Ох уж эти ядовитые ухмылки! Многие теперь жалели, что ухмылялись в свое время. Когда-то они ухмылялись по поводу того, что у него был ребенок от уличной девки. Правда, очень скоро они пожалели об этом. Они же ничего такого не говорили!.. Наоборот, говорили, что он молодец: позаботился о дочери и поселил ее в Венхауге. Все в порядке. Однако в таких объяснениях была изрядная доля лукавства. Эрлинг по мере сил и возможностей заботился о дочери и тогда, когда они потешались над ним. В том числе и за то, что он дал дочери свою фамилию – Юлия Вик. Теперь-то они называли это чуть ли не подвигом. Даже странно, как приукрашивались теперь все его поступки – многие, сидя за кружкой пива, говорили: «Я вчера беседовал с Эрлингом Виком. Хороший парень».
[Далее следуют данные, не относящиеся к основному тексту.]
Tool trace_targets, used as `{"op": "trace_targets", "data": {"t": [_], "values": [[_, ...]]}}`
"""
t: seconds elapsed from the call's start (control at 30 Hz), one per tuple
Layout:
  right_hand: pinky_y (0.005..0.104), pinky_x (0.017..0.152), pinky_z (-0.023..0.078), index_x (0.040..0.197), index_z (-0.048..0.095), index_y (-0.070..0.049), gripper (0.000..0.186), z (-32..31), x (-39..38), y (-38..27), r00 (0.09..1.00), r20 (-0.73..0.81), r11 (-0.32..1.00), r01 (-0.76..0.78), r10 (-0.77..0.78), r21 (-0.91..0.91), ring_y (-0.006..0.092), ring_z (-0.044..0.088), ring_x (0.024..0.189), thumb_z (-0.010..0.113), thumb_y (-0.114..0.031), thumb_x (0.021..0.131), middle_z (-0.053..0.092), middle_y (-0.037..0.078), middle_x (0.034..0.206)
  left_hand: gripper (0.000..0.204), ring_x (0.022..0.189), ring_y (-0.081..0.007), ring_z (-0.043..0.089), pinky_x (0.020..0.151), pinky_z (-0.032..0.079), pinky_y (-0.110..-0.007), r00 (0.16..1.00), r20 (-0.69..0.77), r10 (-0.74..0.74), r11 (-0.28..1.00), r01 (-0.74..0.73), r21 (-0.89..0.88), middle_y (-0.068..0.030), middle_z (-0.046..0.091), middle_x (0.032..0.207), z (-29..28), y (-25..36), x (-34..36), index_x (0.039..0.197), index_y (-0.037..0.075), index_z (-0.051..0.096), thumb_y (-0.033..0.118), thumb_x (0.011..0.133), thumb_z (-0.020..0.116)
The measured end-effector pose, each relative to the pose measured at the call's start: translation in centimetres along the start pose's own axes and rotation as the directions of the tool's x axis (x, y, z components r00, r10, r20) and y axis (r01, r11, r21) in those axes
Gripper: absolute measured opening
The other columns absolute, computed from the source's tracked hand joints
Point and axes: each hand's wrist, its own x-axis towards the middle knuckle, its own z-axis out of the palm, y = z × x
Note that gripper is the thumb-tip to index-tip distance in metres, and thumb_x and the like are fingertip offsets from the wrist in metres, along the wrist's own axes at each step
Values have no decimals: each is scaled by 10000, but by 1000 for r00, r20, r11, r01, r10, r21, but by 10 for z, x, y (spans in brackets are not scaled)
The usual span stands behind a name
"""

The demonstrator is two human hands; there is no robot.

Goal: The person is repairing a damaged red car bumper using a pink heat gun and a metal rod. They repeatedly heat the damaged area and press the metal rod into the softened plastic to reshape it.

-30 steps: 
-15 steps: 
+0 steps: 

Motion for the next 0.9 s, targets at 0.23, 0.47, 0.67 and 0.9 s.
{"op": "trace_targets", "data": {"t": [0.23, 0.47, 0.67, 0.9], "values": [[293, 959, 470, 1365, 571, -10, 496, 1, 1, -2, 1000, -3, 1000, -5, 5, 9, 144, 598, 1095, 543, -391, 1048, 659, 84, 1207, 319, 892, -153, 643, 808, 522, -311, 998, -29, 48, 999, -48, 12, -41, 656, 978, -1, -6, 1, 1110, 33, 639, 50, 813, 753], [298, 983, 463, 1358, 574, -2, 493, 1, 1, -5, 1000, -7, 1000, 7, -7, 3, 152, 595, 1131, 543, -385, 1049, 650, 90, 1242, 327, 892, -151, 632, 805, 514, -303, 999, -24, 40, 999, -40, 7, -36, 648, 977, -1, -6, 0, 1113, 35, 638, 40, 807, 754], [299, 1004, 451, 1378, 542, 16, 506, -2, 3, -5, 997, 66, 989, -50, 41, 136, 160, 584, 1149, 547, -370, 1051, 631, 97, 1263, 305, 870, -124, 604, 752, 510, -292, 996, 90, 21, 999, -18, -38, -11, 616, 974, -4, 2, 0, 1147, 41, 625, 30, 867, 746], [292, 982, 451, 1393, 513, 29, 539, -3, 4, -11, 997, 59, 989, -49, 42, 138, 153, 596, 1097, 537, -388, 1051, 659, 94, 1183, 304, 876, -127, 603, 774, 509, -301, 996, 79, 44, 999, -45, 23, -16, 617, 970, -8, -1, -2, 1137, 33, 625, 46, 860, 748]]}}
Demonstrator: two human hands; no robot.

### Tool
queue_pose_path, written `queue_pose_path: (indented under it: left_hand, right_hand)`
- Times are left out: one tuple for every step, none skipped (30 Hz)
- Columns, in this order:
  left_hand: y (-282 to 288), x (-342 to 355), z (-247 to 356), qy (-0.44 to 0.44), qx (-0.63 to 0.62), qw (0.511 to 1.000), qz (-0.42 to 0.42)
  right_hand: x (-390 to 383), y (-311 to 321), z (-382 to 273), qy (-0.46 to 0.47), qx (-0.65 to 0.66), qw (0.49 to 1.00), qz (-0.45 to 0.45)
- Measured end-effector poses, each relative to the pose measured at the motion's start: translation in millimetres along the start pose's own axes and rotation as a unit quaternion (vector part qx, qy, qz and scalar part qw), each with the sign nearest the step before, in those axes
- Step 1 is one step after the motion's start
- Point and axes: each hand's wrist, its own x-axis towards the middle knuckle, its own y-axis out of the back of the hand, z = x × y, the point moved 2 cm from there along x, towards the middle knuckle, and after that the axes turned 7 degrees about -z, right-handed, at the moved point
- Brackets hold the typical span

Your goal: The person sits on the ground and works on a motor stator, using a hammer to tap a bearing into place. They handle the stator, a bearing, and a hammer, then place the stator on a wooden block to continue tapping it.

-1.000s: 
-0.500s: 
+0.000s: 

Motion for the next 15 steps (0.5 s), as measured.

Мать Юлии звали Маргрете, она отдыхала в пансионе. Там она и встретила Эрлинга, который неподалеку снимал дом. Юлия никогда не жила с матерью, она воспитывалась в разных местах. Эрлинг помещал ее в новое место всякий раз, когда у него возникали подозрения, что ей плохо живется в старом. Однажды в декабре 1948 года Фелисия приехала к Эрлингу и застала у него Юлию, которую он ненадолго взял к себе. Ему хотелось проститься с дочерью перед отъездом на Канарские острова. Фелисия не знала о существовании Юлии. Они провели странный вечер, в воздухе витало напряжение. Фелисия умела быстро перебирать в уме разные комбинации, которые как будто не имели к ней отношения: Юлии, должно быть, лет тринадцать с половиной? Узнав, что она не ошиблась, Фелисия смело спросила, когда она родилась. Юлия ответила равнодушно и как-то безжизненно, в то время она говорила только так. Фелисия с отсутствующим видом смотрела на Эрлинга, прикидывая в уме, что он стал отцом Юлии как раз тогда, когда забыл о ней, словно ее вообще не существовало. По ее глазам он понял эти арифметические упражнения, и Фелисия знала, что он это понял, но оба промолчали. На другой день Фелисия увезла Юлию к себе в Венхауг и оставила ее у себя. Все безрадостное и безжизненное давно слетело с Юлии. Во многом она стала копией своей любимой подруги Фелисии, но у нее достало силы воли, чтобы сохранить собственную индивидуальность, теперь ей шел уже двадцать третий год. И все-таки над ними постоянно витала тень…
Эрлинг мог опасаться, что, пожив в Венхауге, Юлия станет трудным ребенком. Он многого мог опасаться.
Фелисия отплатила за зло добром, словно это было ее любимое хобби.